Studies on micron-sized Na0.7MnO2.05 with excellent cycling performance as a cathode material for aqueous rechargeable sodium-ion batteries

Abstract

Aqueous rechargeable sodium-ion batteries (ARSB) have great potential as large-scale storage devices owing to their low cost, high energy density, safety, and environmental friendliness. Here, micron-sized Na0.7MnO2.05, fabricated by a facile sol–gel method, is reported as a novel cathode material for ARSB and has been characterized by X-ray diffraction (XRD), scanning electron microscope (SEM), transmission electron microscope (TEM), selected area electron diffraction/energy dispersive spectroscopy (ED/EDS) and X-ray photoelectron spectroscopy (XPS).
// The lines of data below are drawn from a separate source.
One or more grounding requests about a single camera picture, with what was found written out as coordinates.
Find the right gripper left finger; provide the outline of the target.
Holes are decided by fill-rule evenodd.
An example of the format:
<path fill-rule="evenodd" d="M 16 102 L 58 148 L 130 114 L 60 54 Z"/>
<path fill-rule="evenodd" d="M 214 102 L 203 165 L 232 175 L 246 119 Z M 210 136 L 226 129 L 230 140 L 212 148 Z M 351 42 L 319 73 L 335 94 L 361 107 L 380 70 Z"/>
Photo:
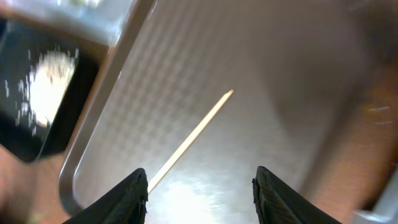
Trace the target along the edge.
<path fill-rule="evenodd" d="M 66 224 L 144 224 L 148 181 L 136 169 L 95 203 L 69 218 Z"/>

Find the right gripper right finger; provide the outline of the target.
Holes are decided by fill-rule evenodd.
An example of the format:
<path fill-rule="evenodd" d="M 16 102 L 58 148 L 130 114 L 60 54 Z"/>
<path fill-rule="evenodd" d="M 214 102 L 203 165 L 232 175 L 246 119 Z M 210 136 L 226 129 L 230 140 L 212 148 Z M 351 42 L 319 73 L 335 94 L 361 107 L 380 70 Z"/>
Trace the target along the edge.
<path fill-rule="evenodd" d="M 260 224 L 339 224 L 264 166 L 257 168 L 252 189 Z"/>

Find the wooden chopstick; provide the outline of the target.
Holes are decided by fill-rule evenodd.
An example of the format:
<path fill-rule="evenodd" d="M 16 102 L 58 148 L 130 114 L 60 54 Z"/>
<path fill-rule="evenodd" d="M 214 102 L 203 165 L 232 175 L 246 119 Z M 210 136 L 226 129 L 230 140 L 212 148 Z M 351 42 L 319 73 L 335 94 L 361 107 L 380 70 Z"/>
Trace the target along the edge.
<path fill-rule="evenodd" d="M 207 127 L 210 121 L 215 117 L 217 112 L 223 107 L 223 105 L 228 101 L 231 95 L 234 93 L 233 89 L 226 92 L 212 107 L 211 110 L 205 115 L 205 117 L 198 123 L 198 125 L 193 129 L 193 131 L 187 136 L 187 138 L 181 143 L 181 145 L 175 150 L 175 152 L 170 156 L 166 163 L 159 169 L 156 175 L 150 180 L 148 185 L 148 193 L 150 194 L 159 182 L 165 177 L 169 170 L 174 166 L 174 164 L 181 158 L 185 151 L 192 145 L 200 133 Z"/>

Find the pile of cooked rice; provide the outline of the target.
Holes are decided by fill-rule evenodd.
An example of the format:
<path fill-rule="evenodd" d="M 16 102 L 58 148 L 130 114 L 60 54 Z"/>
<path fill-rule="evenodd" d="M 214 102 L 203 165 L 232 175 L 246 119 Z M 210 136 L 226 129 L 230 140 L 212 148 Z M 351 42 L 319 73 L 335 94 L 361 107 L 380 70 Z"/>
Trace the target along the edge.
<path fill-rule="evenodd" d="M 15 126 L 27 123 L 27 128 L 36 134 L 37 127 L 51 127 L 67 88 L 74 76 L 79 50 L 48 50 L 39 54 L 35 64 L 20 78 L 12 72 L 1 78 L 3 97 L 1 108 L 6 111 Z"/>

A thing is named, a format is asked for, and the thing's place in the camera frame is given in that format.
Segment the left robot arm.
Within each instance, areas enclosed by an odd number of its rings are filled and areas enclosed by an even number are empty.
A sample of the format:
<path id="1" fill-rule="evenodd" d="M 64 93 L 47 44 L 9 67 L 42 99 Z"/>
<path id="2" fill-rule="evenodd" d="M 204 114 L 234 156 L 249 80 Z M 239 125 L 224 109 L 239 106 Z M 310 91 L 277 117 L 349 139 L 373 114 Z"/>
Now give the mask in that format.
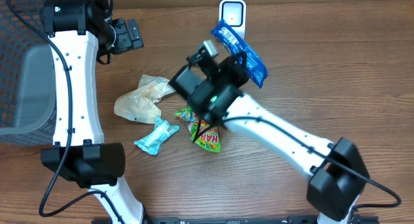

As revealed, the material is perfectly synthesized. The Na0.7MnO2.05 electrode delivers an initial charge specific capacity of 42.6 mA h g−1 at a current density of 50 mA g−1. Compared with the capacity of 100th cycle (the highest discharge specific capacity of 52 mA h g−1), a capacity retention of 90.1% after 600 cycles is still observed. Good rate performance and excellent long-term cycling capability are also demonstrated. Unique morphology, medium-sized and mono-disperse particles facilitate the diffusion of Na+ in the electrode, which is also beneficial for Na0.7MnO2.05 electrode to exhibit excellent electrochemical performance.